**Prompt**
Drop the pictures; give again exactly the lines from the one holding "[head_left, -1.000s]" through the end of the data.

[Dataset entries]
+ + + + + + +

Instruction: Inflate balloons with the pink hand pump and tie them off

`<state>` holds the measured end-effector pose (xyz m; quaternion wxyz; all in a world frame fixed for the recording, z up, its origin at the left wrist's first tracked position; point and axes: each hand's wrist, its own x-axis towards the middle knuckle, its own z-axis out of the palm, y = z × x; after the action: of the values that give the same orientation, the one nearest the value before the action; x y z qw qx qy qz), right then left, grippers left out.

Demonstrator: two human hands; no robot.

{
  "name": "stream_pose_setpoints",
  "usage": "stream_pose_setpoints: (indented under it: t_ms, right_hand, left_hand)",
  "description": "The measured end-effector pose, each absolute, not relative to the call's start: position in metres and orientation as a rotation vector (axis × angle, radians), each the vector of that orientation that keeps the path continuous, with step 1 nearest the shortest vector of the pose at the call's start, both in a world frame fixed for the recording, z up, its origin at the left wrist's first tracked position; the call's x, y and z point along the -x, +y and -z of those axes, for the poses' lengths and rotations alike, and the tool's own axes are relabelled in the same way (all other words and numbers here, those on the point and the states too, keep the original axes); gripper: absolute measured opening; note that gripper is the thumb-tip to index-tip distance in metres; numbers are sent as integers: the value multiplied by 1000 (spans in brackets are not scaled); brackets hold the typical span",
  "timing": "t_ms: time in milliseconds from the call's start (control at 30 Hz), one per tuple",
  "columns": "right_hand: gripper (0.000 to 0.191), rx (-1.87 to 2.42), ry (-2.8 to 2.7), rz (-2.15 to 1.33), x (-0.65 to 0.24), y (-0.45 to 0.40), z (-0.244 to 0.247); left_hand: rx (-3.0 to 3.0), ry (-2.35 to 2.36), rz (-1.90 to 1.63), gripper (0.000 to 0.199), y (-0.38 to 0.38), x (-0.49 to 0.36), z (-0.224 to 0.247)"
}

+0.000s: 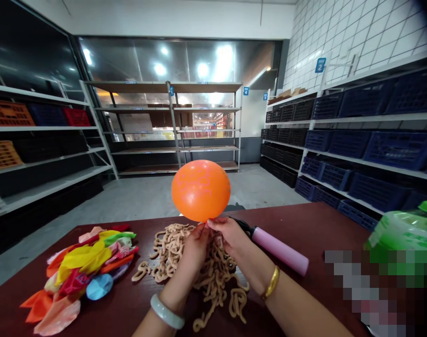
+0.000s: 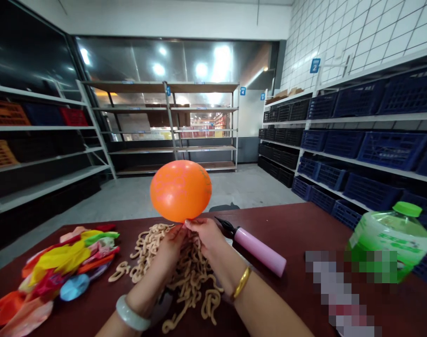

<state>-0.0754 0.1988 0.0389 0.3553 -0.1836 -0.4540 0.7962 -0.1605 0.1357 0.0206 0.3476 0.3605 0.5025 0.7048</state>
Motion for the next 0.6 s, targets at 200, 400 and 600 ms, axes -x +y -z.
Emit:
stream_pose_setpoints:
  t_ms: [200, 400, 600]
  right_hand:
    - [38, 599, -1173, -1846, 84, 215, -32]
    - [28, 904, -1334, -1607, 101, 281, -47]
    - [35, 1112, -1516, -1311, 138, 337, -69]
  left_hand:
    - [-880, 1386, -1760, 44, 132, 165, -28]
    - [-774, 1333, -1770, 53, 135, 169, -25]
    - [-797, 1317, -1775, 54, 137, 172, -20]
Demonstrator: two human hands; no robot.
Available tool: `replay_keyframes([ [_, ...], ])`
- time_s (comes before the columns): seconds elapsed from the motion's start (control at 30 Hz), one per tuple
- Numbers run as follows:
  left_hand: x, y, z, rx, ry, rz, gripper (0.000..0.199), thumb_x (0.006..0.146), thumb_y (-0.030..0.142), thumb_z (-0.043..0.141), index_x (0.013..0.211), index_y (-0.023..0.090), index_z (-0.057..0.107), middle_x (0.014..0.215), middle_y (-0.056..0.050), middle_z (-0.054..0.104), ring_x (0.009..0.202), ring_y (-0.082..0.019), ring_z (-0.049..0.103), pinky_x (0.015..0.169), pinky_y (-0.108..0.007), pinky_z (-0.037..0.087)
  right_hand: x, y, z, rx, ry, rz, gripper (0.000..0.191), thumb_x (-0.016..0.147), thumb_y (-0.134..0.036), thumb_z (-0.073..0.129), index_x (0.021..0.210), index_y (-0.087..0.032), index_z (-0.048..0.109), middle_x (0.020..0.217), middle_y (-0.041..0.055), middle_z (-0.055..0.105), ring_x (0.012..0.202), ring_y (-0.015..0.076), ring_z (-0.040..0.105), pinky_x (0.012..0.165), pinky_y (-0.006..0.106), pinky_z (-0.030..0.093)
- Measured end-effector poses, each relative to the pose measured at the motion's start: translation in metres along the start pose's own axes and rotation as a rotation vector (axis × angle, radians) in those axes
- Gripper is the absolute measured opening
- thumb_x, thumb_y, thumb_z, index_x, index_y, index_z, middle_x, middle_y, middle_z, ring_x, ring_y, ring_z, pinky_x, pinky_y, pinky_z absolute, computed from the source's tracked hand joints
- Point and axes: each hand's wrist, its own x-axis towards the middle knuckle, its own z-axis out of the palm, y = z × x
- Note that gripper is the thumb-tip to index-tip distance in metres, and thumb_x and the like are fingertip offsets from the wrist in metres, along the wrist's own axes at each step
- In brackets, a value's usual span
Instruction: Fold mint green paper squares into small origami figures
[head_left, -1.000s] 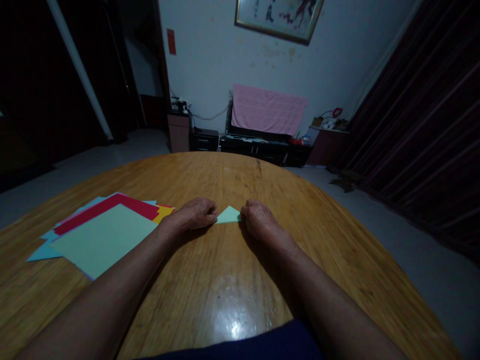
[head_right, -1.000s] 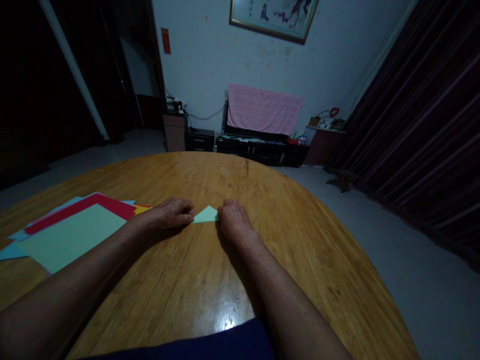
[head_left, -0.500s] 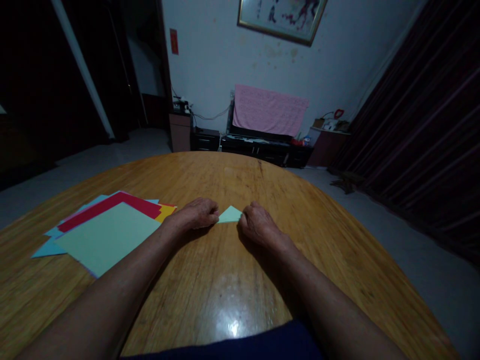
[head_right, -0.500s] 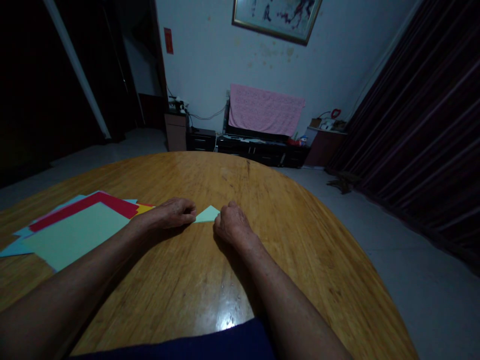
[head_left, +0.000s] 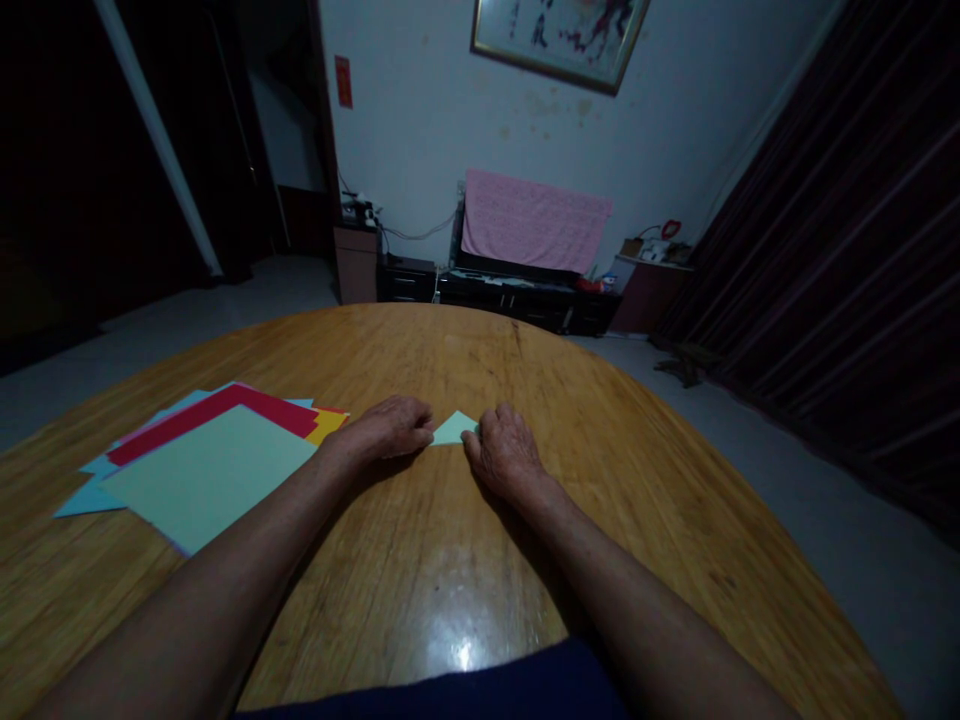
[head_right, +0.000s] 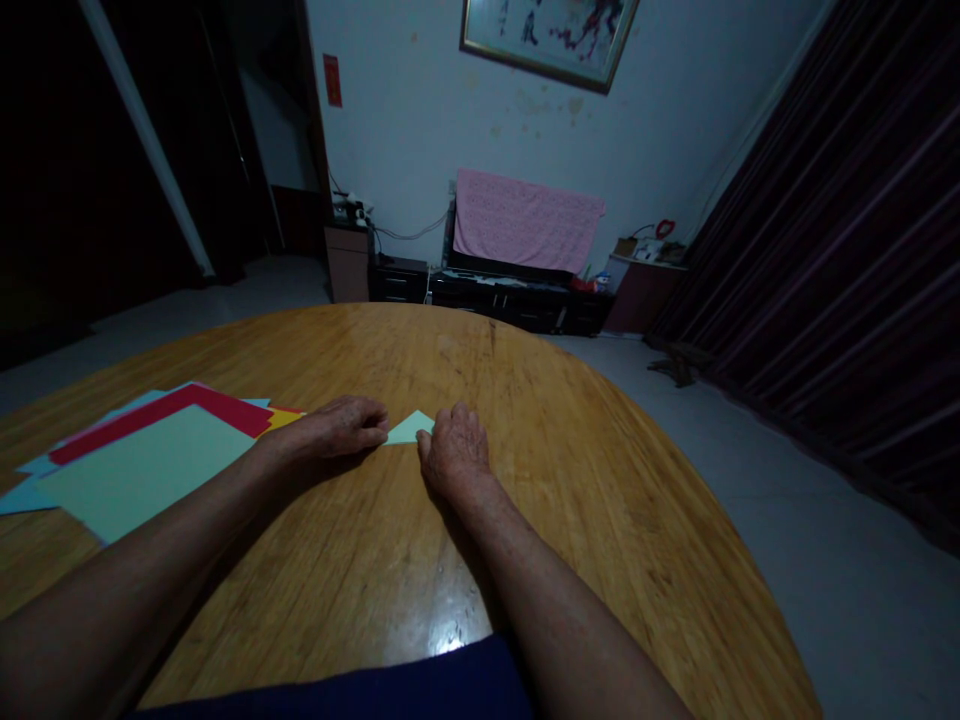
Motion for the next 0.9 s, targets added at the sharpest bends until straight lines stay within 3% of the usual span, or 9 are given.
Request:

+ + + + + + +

**Task solution**
[head_left, -1.000s] 
[head_right, -1.000s] 
[head_left, -0.500s] 
[head_right, -0.500s] 
[head_left, +0.000s] 
[head_right, +0.000s] 
Motion for the next 0.9 s, targets added at the sharpest bends until straight lines stay within 3% of the usual span, or 9 are given.
Request:

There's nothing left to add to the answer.